Your task: Return every line of the data exactly as it stands.

Given material:
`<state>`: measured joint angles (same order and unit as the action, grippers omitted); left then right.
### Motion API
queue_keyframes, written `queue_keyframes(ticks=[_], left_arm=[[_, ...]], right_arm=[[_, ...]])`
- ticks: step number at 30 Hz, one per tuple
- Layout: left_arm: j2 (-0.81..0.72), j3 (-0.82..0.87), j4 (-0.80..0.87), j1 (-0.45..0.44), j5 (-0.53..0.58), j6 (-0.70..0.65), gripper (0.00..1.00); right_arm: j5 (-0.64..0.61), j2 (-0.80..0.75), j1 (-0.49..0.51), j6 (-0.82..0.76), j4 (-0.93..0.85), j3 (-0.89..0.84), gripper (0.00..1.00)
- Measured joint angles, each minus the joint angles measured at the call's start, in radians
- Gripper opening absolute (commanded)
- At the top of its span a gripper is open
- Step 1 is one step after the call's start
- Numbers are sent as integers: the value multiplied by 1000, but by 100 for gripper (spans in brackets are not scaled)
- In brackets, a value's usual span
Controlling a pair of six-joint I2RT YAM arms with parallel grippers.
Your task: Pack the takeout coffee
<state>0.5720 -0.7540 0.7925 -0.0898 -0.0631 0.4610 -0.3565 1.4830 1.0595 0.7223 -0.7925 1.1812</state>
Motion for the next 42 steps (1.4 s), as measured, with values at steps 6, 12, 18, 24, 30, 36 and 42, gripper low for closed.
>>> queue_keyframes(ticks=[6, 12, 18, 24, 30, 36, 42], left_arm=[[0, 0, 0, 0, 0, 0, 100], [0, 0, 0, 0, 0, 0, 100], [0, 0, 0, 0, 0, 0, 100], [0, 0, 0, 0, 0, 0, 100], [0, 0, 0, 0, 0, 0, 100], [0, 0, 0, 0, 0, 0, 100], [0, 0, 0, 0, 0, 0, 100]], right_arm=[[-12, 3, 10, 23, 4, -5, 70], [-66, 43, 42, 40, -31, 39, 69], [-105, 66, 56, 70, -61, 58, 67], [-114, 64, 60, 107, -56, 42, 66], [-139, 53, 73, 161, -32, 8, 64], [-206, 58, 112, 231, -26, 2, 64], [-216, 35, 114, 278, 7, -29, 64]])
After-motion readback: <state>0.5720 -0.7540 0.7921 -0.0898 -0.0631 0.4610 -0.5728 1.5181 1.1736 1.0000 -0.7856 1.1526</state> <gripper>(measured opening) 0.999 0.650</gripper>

Reply to the exercise:
`<state>`: measured joint angles (same order and unit as the action, grippers omitted); left then right.
### Motion API
queue_keyframes, written `queue_keyframes(ticks=[_], left_arm=[[_, ...]], right_arm=[[_, ...]])`
- ticks: step number at 30 Hz, one per tuple
- Layout: left_arm: j2 (-0.81..0.72), j3 (-0.82..0.87), j4 (-0.80..0.87), j1 (-0.45..0.44), j5 (-0.53..0.58), j6 (-0.70..0.65), gripper (0.00..1.00); right_arm: j5 (-0.64..0.61), j2 (-0.80..0.75), j1 (-0.49..0.51), j6 (-0.82..0.76), j4 (-0.93..0.85), j3 (-0.89..0.84), gripper (0.00..1.00)
- Measured joint angles, each minus the joint angles measured at the call's start, in radians
- Gripper opening absolute (commanded)
- At the top of its span a gripper is open
- Step 1 is one step after the call's start
- Numbers are sent as integers: the value multiplied by 1000, but by 100 for gripper (spans in brackets are not scaled)
- In brackets, a value's usual span
Controlling a pair of six-joint I2RT YAM arms with parallel grippers.
Your task: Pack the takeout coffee
<state>0.5720 -0.7540 0.7925 -0.0898 -0.0631 0.4610 -0.3565 1.4830 1.0595 0.7223 -0.7925 1.1812</state>
Motion for the next 42 steps (1.4 s), as measured, with values at steps 6, 12, 18, 24, 30, 36 and 42, gripper low for closed.
>>> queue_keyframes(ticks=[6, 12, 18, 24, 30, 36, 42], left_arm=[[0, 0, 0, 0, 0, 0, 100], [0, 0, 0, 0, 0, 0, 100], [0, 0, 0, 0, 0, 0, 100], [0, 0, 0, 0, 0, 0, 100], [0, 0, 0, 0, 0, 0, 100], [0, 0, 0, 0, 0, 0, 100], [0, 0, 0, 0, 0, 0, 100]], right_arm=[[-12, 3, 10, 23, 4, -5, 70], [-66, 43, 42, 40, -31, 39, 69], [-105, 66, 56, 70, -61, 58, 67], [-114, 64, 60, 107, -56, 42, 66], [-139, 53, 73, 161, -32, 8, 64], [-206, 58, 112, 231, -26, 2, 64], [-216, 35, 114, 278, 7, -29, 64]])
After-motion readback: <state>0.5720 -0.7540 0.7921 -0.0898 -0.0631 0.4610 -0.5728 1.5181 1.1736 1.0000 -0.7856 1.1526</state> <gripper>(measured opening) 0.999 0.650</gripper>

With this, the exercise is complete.